The variety also makes shopping easier because you can work with the foods you have access to. No demands for Canadian antler fuzz or Vietnamese dragonfruit. Just a wide assortment of simple, fresh foods to suit your tastes. (That said, have you ever tried dragonfruit? It’s delish.)
This is a big one in Tony’s book. As many of you know, he’s constantly changing his diet to suit his evolving needs—and that’s a good model to live by. For years, he was vegan, until he realized he needed a little animal protein in his diet, so he added organic, cage-free chicken, sustainably caught fish, and free-range, grass-fed red meat into his diet.
Your needs change too.
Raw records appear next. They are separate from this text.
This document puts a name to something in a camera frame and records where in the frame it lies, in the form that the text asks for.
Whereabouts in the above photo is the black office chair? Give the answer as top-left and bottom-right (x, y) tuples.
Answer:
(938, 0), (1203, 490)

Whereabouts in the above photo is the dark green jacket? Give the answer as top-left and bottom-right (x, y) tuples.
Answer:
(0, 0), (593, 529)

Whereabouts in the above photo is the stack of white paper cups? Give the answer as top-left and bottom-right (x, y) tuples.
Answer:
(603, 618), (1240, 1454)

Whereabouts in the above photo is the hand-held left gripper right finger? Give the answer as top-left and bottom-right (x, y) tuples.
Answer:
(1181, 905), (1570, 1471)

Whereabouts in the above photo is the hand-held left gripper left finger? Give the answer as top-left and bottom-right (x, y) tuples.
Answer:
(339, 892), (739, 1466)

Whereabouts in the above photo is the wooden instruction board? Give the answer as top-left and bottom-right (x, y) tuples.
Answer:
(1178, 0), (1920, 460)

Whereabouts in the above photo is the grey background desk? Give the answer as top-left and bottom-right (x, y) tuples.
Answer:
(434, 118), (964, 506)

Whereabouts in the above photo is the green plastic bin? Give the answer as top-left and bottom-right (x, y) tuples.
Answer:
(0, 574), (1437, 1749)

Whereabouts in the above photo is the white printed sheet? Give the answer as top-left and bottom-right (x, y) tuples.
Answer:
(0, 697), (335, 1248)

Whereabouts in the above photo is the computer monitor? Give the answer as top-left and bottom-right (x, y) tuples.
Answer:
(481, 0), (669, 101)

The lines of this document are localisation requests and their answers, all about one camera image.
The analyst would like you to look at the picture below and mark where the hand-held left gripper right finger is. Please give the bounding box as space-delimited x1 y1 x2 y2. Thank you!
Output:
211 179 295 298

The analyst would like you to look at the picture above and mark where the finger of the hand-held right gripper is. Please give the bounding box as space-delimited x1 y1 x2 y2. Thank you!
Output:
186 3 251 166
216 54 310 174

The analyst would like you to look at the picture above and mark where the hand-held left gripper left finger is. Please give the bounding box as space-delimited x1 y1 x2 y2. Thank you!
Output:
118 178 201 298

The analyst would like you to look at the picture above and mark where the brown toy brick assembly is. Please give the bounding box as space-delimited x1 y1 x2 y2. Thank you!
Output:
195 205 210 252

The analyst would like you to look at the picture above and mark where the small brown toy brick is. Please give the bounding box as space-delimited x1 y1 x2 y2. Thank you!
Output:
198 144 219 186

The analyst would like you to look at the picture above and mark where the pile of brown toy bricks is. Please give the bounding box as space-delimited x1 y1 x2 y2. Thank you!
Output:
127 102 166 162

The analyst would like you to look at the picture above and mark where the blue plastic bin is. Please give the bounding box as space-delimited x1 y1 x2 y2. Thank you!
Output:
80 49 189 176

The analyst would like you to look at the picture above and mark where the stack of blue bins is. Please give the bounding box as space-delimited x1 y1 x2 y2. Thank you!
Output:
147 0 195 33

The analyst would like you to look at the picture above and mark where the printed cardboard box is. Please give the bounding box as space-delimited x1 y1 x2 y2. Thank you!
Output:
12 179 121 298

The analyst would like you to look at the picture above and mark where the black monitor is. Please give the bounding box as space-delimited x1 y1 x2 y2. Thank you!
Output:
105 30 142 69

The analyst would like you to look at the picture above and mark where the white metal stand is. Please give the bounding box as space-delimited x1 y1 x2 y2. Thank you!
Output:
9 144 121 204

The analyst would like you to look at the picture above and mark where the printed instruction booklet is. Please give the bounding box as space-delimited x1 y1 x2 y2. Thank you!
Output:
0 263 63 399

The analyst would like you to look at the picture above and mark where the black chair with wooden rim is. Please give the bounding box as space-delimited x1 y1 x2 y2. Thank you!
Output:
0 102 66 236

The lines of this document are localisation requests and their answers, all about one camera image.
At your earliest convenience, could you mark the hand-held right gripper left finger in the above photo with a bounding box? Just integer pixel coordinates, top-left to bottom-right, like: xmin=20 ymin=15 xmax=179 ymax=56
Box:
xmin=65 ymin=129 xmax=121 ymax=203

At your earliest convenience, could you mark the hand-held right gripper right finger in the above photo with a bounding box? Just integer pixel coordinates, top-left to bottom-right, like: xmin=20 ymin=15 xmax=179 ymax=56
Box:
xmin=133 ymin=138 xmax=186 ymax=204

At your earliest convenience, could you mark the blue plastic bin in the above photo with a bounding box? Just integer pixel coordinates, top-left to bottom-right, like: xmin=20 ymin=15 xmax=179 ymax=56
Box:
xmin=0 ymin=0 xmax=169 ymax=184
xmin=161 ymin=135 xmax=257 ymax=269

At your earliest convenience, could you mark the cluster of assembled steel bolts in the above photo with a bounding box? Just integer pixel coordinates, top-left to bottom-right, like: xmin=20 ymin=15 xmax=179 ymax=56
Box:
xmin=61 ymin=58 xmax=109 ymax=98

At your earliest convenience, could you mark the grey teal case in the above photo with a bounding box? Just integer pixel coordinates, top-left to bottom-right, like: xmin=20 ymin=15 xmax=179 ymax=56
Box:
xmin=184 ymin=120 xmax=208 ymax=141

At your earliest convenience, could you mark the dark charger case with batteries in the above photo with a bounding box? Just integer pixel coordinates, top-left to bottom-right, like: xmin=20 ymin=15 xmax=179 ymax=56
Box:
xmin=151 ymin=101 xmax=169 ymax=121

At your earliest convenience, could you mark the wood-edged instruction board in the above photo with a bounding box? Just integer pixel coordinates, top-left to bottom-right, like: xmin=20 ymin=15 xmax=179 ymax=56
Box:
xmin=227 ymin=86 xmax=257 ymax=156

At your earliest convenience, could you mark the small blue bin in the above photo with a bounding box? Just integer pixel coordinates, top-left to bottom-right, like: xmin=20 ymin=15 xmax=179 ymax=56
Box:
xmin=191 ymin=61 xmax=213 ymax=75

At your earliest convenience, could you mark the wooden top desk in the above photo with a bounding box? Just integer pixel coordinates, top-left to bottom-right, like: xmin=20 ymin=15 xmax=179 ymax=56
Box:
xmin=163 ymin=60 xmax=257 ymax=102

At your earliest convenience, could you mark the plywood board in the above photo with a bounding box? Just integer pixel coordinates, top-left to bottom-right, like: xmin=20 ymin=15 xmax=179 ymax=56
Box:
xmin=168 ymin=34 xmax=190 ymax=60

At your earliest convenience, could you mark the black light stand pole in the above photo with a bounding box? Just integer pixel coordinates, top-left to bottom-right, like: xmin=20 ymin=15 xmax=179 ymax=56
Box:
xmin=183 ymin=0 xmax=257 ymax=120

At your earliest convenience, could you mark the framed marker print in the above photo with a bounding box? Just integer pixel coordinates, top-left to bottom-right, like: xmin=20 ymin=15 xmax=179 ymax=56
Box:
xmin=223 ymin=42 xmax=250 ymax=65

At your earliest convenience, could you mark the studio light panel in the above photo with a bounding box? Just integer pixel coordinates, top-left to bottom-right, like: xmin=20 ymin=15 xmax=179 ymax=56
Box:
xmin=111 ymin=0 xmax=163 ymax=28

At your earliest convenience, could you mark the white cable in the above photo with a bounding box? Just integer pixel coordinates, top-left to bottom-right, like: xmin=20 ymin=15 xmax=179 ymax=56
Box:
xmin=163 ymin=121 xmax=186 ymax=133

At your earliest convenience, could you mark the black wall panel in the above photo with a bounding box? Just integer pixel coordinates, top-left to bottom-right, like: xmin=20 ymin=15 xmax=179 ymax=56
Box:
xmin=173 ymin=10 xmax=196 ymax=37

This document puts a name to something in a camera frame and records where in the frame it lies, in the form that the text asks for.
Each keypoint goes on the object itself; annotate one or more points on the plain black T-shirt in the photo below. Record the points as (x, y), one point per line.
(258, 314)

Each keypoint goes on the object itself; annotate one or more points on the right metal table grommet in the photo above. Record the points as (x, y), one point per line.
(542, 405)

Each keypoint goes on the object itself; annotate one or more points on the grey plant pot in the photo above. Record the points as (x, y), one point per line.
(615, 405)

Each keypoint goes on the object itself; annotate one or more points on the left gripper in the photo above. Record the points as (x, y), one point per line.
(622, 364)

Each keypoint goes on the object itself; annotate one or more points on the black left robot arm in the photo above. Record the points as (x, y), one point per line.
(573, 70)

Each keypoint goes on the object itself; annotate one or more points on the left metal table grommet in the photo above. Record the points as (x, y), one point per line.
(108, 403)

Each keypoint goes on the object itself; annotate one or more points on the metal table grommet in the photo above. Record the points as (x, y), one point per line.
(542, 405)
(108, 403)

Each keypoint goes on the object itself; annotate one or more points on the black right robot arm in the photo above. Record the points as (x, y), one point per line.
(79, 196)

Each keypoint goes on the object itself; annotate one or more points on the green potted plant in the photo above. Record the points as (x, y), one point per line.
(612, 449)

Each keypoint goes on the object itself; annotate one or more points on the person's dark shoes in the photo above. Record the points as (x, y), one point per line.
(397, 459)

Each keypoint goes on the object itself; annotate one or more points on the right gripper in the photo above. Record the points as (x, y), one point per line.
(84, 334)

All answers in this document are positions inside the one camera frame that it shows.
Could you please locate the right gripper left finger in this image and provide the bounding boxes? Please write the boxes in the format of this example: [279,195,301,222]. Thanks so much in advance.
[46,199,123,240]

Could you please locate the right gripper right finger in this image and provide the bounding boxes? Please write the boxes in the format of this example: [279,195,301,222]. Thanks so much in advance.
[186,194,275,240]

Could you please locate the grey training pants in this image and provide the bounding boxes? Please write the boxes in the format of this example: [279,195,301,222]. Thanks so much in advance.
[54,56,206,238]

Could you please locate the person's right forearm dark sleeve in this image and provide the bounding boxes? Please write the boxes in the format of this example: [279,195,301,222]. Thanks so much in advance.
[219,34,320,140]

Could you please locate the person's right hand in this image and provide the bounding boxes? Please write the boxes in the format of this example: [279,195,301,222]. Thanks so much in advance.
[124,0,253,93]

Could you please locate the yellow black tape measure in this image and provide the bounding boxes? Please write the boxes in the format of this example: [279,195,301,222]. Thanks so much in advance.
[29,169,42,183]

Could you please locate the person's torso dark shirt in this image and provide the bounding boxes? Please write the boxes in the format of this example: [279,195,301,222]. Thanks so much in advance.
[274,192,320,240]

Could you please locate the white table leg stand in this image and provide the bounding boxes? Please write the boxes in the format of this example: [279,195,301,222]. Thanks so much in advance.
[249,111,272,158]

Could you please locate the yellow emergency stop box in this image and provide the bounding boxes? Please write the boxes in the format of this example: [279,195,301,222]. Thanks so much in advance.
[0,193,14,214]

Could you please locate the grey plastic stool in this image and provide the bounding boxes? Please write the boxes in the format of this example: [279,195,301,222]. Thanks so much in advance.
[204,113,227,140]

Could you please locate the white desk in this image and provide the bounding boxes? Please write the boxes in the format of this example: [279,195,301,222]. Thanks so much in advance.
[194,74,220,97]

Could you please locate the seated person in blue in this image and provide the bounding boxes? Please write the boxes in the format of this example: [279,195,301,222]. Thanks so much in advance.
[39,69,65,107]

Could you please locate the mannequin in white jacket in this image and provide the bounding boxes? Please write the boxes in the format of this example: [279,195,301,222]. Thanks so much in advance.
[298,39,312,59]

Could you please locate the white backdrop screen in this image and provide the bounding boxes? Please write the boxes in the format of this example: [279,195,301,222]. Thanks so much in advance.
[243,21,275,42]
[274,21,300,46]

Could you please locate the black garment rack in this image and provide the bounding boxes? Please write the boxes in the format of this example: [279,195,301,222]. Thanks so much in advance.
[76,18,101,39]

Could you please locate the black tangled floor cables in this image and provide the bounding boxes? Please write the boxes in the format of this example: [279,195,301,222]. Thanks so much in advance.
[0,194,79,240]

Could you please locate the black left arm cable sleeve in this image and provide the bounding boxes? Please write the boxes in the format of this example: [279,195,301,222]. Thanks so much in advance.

It might be as simple as a calorie increase or as complex as completely eliminating animal products or grains. Either way, this plan is designed to move with you, thanks largely to those first two concepts: simplicity and variety.
It also makes it easier to suit your needs today. While foodies can craft this plan into a culinary tour de force, it’s also easy for on-the-go types to throw together three simple squares on the P90X3 plan.
Of course, rethinking the old P90X nutrition plans this extensively brings up some questions, the first one being, “What was wrong with the old P90X and P90X2 plans?” The answer is, “Nothing.” They just feature slightly different philosophies.
In a way, they’re an evolution. P90X gives you a by-the-numbers nutrition plan. It’s learning by doing. P90X2 takes the same plan, loosens some of the restrictions, and adds vegan and grain-free options to allow you to experiment a little more. P90X3 removes even more restrictions and gives you additional tools not only to guide you toward intuitive eating, but to make healthy meal planning a simple, quick affair.
In my opinion, if you want something with a lot of structure all laid out for you, P90X is the way to go. If you’re ready to move past that—or you’re looking for a plan that’s especially flexible for a busy schedule, I’d lean toward P90X3.
That said, the P90X3 plan doesn’t forsake structure-loving folks. Some users may not want simplicity, variety, and/or flexibility. Maybe you just want to follow that old doctrine of “just tell me what to eat.” All the detail work—the exact food measurements, the micronutrient percentages—are in the guide. They’re just tucked away so that only those who want them can access them.
The end result is a guide that’s useful whether you want to bring your nutrition to the next level or you just want to survive your hectic schedule while staying healthy. Unless you plan to live on dehydrated astronaut food and water, there’s no way a diet plan will ever be as simple as doing a series of DVD workouts—but the P90X3 nutrition plan comes awfully close.